In the mean time, here are some important pieces of code from other packages that have been incorporated within the T-Coffee package. These include:
-TM-align package from Zhang, Jeffrey and Skolnik (NAR, 2005, 33:2303)
-The Sim algorithm of Huang and Miller that given two sequences computes the N best scoring local alignments.
-The tree reading/computing routines are taken from the ClustalW Package, courtesy of Julie Thompson, Des Higgins and Toby Gibson (Thompson, Higgins, Gibson, 1994, 4673-4680,vol. 22, Nucleic Acid Research).

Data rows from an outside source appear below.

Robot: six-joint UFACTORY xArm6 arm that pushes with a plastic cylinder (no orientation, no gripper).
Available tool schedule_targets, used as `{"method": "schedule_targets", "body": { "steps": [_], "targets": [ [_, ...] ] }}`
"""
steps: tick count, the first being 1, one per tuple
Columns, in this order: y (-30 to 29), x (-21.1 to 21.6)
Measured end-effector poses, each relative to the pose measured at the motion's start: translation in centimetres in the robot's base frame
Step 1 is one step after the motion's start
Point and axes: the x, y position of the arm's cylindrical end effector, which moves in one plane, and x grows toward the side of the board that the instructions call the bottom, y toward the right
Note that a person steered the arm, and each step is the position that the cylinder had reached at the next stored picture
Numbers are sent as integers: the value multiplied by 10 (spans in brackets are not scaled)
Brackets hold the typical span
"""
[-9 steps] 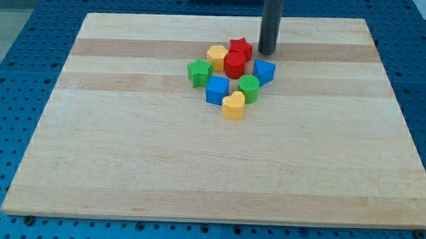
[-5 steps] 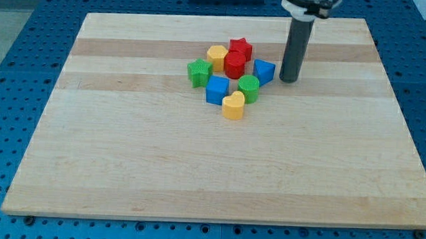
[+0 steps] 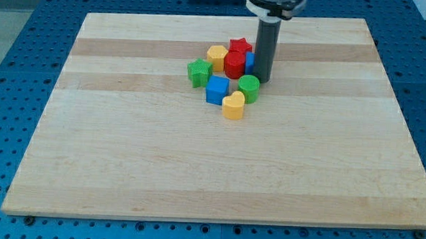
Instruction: Slide the blue triangle parallel right to the red star
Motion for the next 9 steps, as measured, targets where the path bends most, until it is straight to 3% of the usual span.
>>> {"method": "schedule_targets", "body": {
  "steps": [3, 9],
  "targets": [
    [-40, -20],
    [-41, -25]
  ]
}}
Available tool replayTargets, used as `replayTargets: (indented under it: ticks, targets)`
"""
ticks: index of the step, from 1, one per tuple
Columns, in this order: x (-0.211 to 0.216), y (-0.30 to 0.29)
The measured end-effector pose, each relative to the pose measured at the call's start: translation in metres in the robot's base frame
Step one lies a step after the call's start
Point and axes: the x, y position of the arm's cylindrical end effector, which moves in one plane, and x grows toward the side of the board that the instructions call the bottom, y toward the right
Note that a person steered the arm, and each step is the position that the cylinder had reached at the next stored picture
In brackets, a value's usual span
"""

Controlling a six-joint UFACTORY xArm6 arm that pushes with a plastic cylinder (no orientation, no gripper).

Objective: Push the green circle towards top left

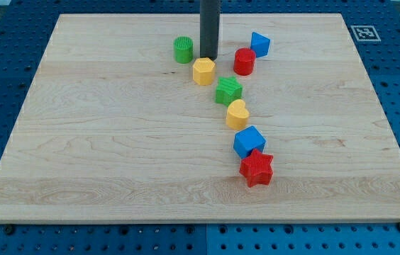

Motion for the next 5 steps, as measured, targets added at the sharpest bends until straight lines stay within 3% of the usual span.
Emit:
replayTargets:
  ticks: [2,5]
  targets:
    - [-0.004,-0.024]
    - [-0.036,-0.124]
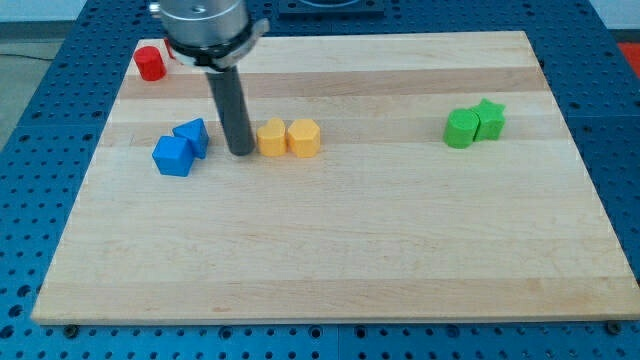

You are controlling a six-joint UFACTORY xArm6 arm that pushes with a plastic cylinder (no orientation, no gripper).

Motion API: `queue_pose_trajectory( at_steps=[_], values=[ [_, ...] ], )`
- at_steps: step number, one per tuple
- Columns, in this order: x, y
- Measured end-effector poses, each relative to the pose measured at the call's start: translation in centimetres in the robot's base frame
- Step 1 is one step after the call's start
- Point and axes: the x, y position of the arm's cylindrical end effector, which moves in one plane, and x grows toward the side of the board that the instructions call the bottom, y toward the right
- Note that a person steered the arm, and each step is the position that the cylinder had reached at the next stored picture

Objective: Move red star towards the bottom

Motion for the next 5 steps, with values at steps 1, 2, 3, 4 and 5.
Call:
queue_pose_trajectory(
  at_steps=[1, 2, 3, 4, 5],
  values=[
    [0.6, 2.9],
    [0.9, 1.8],
    [0.9, 1.6],
    [-0.4, 0.9],
    [-5.2, 0.4]
  ],
)
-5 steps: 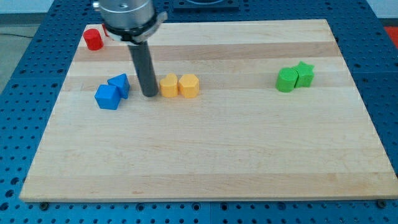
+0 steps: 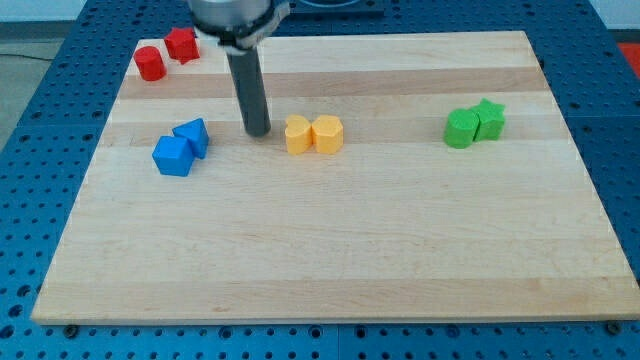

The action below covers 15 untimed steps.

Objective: Move red star towards the bottom

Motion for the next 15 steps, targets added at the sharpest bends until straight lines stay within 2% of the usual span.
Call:
queue_pose_trajectory(
  at_steps=[1, 2, 11, 13, 14, 15],
  values=[
    [-3.1, 0.0],
    [-3.9, 0.0],
    [-4.5, 0.4],
    [-11.3, -2.3],
    [-14.2, -7.7],
    [-16.9, -7.7]
  ],
)
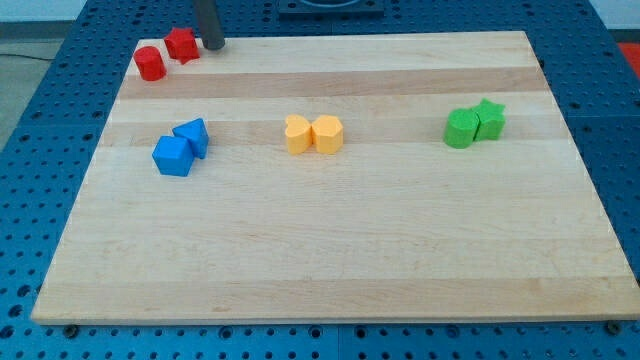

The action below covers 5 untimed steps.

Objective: Move red star towards the bottom

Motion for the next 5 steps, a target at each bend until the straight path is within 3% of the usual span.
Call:
queue_pose_trajectory(
  at_steps=[1, 3, 5],
  values=[
    [-0.1, -0.5],
    [-0.1, -7.7],
    [-0.2, -8.9]
  ],
)
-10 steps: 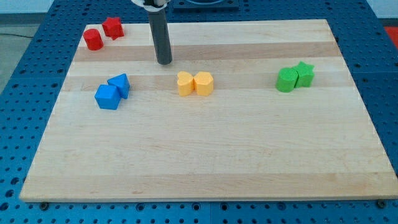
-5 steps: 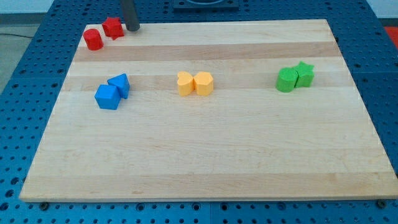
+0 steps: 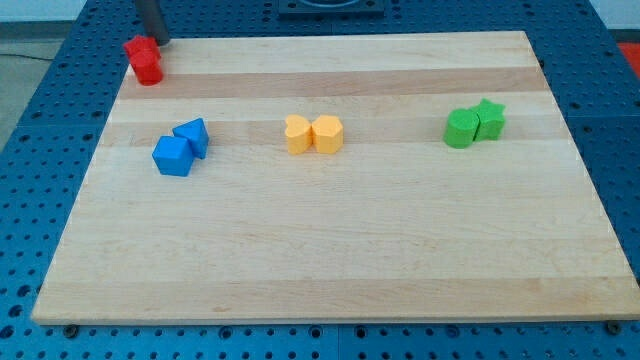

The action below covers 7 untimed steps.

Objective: Move red star towards the bottom

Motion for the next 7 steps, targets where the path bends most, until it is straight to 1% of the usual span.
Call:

-The implementation of the algorithm for aligning two sequences in linear space was adapted from Myers and Miller, in CABIOS, 1988, 11-17, vol. 1)
-Various techniques and algorithms have been implemented. Whenever relevant, the source of the code/algorithm/idea is indicated in the corresponding function.
-64
Bits compliance was implemented by Benjamin Sohn, Performance Computing Center
Stuttgart (HLRS),
An enormous thanks to these people who
believe in free open source code..
-Prof David Jones (UCL) reported and corrected the PDB1K bug (now t_coffee/sap can align PDB sequences longer than 1000 AA).
-Johan Leckner reported several bugs related to the treatment of PDB structures, insuring a consistent behavior between version 1.37 and current ones.